Report every line of the data where the string "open" appears.

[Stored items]
■ ■ ■ ■ ■ ■ ■
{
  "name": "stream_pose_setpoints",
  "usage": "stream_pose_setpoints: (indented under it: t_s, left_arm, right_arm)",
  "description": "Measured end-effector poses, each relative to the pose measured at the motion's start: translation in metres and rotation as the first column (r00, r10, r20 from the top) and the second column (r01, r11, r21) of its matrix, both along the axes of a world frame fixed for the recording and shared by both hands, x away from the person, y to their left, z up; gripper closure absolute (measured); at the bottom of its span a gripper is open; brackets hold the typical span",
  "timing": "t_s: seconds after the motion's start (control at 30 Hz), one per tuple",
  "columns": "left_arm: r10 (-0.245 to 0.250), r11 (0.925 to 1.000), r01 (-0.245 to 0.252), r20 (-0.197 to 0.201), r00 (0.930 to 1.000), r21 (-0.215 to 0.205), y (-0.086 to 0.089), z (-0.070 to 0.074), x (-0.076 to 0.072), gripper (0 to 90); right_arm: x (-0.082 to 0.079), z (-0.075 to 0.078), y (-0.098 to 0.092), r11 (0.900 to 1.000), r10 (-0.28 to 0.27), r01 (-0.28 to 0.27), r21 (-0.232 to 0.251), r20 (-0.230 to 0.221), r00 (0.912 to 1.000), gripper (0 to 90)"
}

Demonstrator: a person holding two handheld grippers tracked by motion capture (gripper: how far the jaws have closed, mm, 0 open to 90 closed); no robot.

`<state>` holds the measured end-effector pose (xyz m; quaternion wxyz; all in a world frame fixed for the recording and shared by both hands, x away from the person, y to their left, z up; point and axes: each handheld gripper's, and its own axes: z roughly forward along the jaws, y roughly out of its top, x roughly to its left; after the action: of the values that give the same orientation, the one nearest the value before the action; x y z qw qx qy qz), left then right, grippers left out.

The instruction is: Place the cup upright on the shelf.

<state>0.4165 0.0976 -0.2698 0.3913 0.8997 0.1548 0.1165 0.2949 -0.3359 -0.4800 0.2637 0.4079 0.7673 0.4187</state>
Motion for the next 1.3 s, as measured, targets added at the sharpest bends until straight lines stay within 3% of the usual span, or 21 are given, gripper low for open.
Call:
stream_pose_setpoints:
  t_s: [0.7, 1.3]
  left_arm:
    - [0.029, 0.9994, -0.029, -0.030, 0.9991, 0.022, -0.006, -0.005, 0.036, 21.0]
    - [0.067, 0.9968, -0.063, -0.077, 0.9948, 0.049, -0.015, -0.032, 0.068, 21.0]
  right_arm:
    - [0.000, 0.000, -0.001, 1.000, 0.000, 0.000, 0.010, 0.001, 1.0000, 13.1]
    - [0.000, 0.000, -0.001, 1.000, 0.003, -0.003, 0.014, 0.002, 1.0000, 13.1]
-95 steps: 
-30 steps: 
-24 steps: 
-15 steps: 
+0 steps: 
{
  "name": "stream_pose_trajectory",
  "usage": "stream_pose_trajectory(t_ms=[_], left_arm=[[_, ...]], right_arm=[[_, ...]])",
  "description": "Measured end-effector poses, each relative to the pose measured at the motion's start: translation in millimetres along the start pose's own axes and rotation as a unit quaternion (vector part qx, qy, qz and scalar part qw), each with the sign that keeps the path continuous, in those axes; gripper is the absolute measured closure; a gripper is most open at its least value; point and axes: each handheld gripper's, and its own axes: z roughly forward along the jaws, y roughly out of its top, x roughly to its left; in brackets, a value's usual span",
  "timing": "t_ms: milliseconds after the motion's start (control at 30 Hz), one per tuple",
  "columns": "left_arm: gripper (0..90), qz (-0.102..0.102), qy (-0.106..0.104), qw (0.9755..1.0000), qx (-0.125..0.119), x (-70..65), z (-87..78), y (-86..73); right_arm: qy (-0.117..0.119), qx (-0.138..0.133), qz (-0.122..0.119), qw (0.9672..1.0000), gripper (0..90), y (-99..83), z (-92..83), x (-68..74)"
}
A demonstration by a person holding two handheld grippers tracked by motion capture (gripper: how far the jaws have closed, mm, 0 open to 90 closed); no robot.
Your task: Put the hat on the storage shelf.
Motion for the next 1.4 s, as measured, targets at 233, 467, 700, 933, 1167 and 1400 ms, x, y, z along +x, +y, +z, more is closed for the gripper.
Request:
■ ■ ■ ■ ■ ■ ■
> _Result below_:
  "description": "Measured end-effector poses, each relative to the pose measured at the motion's start: translation in metres and rotation as the first column (r00, r10, r20 from the top) and the second column (r01, r11, r21) of its matrix, both along the axes of a world frame fixed for the recording and shared by both hands, x away from the person, y to their left, z up; gripper closure absolute (measured); at the bottom of its span a gripper is open; brackets hold the typical span",
Demonstrator: a person holding two handheld grippers tracked by motion capture (gripper: how far the jaws have closed, mm, 0 open to 90 closed); no robot.
Motion for the next 1.3 s, as measured, targets added at the sharpest bends until straight lines stay within 3% of the usual span, or 21 are given, gripper low for open.
  "description": "Measured end-effector poses, each relative to the pose measured at the motion's start: translation in millimetres along the start pose's own axes and rotation as a unit quaternion (vector part qx, qy, qz and scalar part qw), each with the sign that keeps the path continuous, in those axes; gripper is the absolute measured closure; a gripper is most open at its least value; point and axes: each handheld gripper's, and its own axes: z roughly forward along the jaws, y roughly out of its top, x roughly to its left; in brackets, a value's usual span",
A demonstration by a person holding two handheld grippers tracked by motion capture (gripper: how far the jaws have closed, mm, 0 open to 90 closed); no robot.

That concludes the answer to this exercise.